We were around there sept this year the aire at the safari park at cabarceno n43.35802w3.81959 was excellent, tarmacced car park next to a lake through the back overlooking an African style water hole with elephants etc,
Your also near the portugese border and there is another really good aire at the castle Braganca n41.80417w6.74611, the little military museum is worth a visit the castle keep has 4 floors with displays laid out chronologically and you can climb out on to the roof with views for miles,
A few years ago we went the Costa verde (green coast) along the pilgrim route to Santiago de compostela, called the Camino quite a famous trip even for a non religious type like myself very impressive.


----------



## 113016 (Jun 5, 2008)

Sideways86 said:


> We are looking to travel last week of July and first two weeks of August
> 
> Many thanks


A nice time, but don't expect empty camp sites. They will be rammed as we know the Spanish do pack them in.
We have never used campsites there but have seen them and have wilded. Some nice locations can become out of bounds from mid July until late August.
Asturius and Galicia are still among our favourite destinations, depending on weather, as it can rain!


----------



## adonisito (Nov 6, 2009)

We've been across there to Galicia twice in the Summer (Mrs Adonisito is from La Coruna). Wild camping will be your best bet, sites will be noisy and full and the aire at Cabarceno tried to charge us 25E to park, we drove off obviously. It seems like there is little or no charge outside peak season.
From memory we used Playa de Toro car park at Llanes, right on the sea, another cliff top car park at Lluanco where we stayed for 2 nights, there was a tap in the park and a drain cover for the loo, police drove past regularly and only waved. A nice quiet camping site with some space was at Playa del Tauran, that is worth a visit. Other than that car parks, quays and docks did it for us and there are two aires now in La Coruna, one under the Torre de Hercules and another on the other side of town underneath the funicular.

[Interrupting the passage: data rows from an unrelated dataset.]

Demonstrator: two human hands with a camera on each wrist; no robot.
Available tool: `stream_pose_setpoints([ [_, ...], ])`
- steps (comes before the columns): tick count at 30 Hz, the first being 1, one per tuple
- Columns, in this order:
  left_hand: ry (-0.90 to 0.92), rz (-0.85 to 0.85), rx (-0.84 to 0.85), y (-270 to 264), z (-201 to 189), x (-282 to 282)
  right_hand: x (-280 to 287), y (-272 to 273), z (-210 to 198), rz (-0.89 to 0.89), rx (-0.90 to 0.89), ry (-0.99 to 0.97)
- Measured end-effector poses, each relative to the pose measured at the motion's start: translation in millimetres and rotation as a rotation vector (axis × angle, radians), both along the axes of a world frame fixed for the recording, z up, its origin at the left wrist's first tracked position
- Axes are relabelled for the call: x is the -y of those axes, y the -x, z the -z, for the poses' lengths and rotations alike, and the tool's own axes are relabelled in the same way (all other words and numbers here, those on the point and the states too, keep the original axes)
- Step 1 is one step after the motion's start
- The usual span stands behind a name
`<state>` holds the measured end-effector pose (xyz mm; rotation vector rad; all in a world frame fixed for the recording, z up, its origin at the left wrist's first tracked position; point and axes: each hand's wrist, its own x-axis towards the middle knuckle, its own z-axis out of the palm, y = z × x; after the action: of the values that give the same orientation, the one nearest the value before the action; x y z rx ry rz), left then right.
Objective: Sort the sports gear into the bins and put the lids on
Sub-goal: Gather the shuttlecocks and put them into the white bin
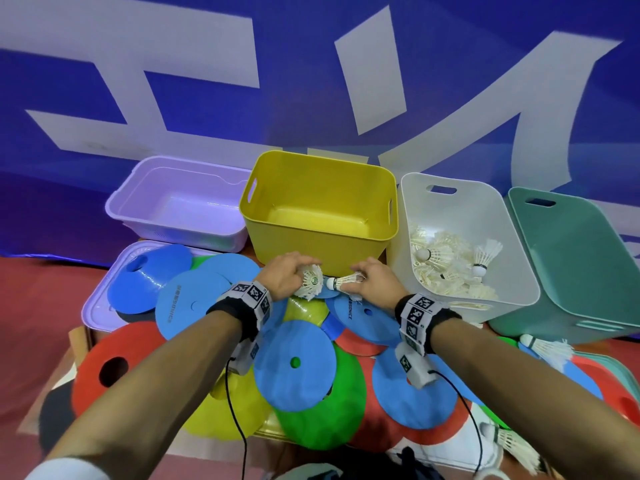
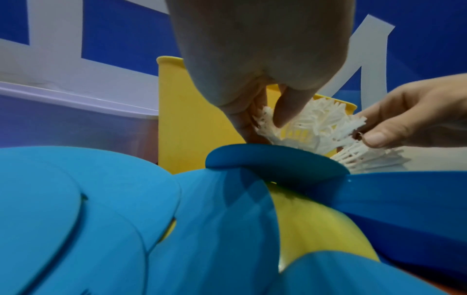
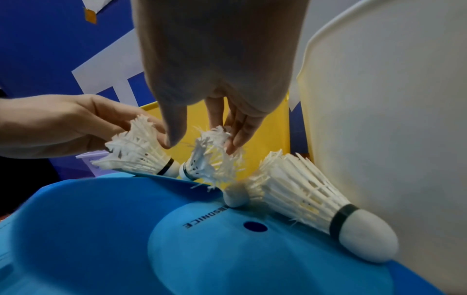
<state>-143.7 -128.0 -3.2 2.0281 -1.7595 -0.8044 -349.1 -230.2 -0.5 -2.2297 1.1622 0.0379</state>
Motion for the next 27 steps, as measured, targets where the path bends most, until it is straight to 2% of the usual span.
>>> stream_pose_setpoints([
  [3,-0.044,0.028,0.05,4.5,1.5,-2.2,-2.5,2.2,4.8,0.011,-0.084,-0.035],
  [9,-0.096,-0.016,0.017,13.2,0.4,-3.1,-7.4,8.0,7.3,-0.023,-0.165,-0.024],
  [15,-0.146,-0.014,0.153,17.3,-2.2,-3.3,-10.7,6.7,4.3,-0.072,-0.238,0.056],
  [19,-0.09,-0.061,0.094,17.5,-0.8,-6.6,-10.3,7.1,-4.6,-0.087,-0.243,0.142],
  [23,0.04,-0.078,-0.02,16.0,-8.0,-10.6,-12.0,13.2,-17.7,-0.096,-0.187,0.192],
  [27,0.174,-0.074,0.002,20.3,-21.0,-7.6,-13.3,23.6,-36.5,-0.105,-0.1,0.236],
])
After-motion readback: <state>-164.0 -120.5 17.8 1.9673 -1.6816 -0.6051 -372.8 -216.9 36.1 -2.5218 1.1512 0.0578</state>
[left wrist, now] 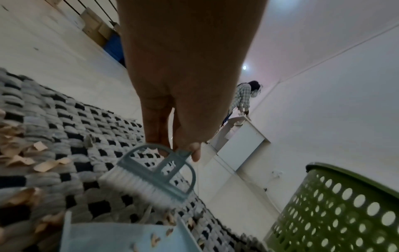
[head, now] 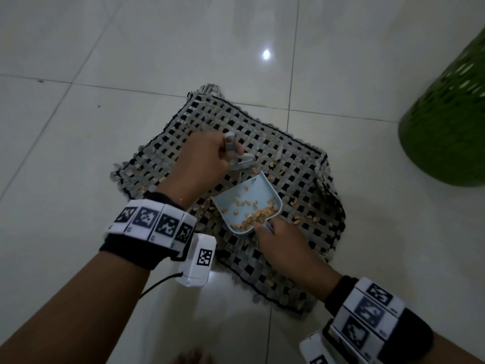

Brilliant area to visit, even in July / August


----------



## nicholsong (May 26, 2009)

Graham

You said 'Some nice locations can become out of bounds from mid July until late August. '

Did you mean legally or just untenable because of overcrowding?

Geoff


----------



## 113016 (Jun 5, 2008)

nicholsong said:


> Graham
> 
> You said 'Some nice locations can become out of bounds from mid July until late August. '
> 
> ...


We have been on a couple of small tolerated places, but at the end of June the Guarda Civil came around, checking passports and told us that all m/hs had to be off from 1st July.
There was no problem, but they wanted the area for high season overspill beach car parking. There was only 4 or 5 of us and we were the only non Spanish
It just gets busy in high season
Regarding legalities, if we are asked to move, we would irrespective of rights and wrongs, as we want to be relaxed and comfortable.


----------



## Grizzly (May 9, 2005)

adonisito said:


> Other than that car parks, quays and docks did it for us and there are two aires now in La Coruna, one under the Torre de Hercules and another on the other side of town underneath the funicularst


There's a third aire, at San Pedro de Vismo. I put in in the MHF database about 3 years ago. Free, huge, excellent sea views and very very quiet. We were there in January and it was a bit lonely but I can' t imagine it getting full as there are 2 huge car parks. Services are on the bottom car park but that slopes in places so better to sleep on the top car park. We could not get in to the Torre aire as there was a football tournament at the neighbouring stadium. We tried the Aquarium parking but only for the afternoon as it was being sandblasted by wind and spray.

I guess it will be rammed in summer but we liked the village of Santillana del Mar.

G


----------



## Solwaybuggier (Mar 4, 2008)

Grizzly said:


> There's a third aire, at San Pedro de Vismo. I put in in the MHF database about 3 years ago. Free, huge, excellent sea views and very very quiet. We were there in January and it was a bit lonely but I can' t imagine it getting full as there are 2 huge car parks.
> 
> G


Not always so quiet - we were there in August, and the bar down from the aire had very loud dance music. On the plus side, it didn't go on late, and the aire otherwise was great.


----------



## Gary1944 (Feb 21, 2009)

And don't forget the lovely wire at San Sebastian. Great position (about 25/30 mins level walk to the centre) in a lovely stylish city with great food and lovely beach. Don't miss their version of tapas called "pincho". Larger and dare I say tastier.

Gary.


----------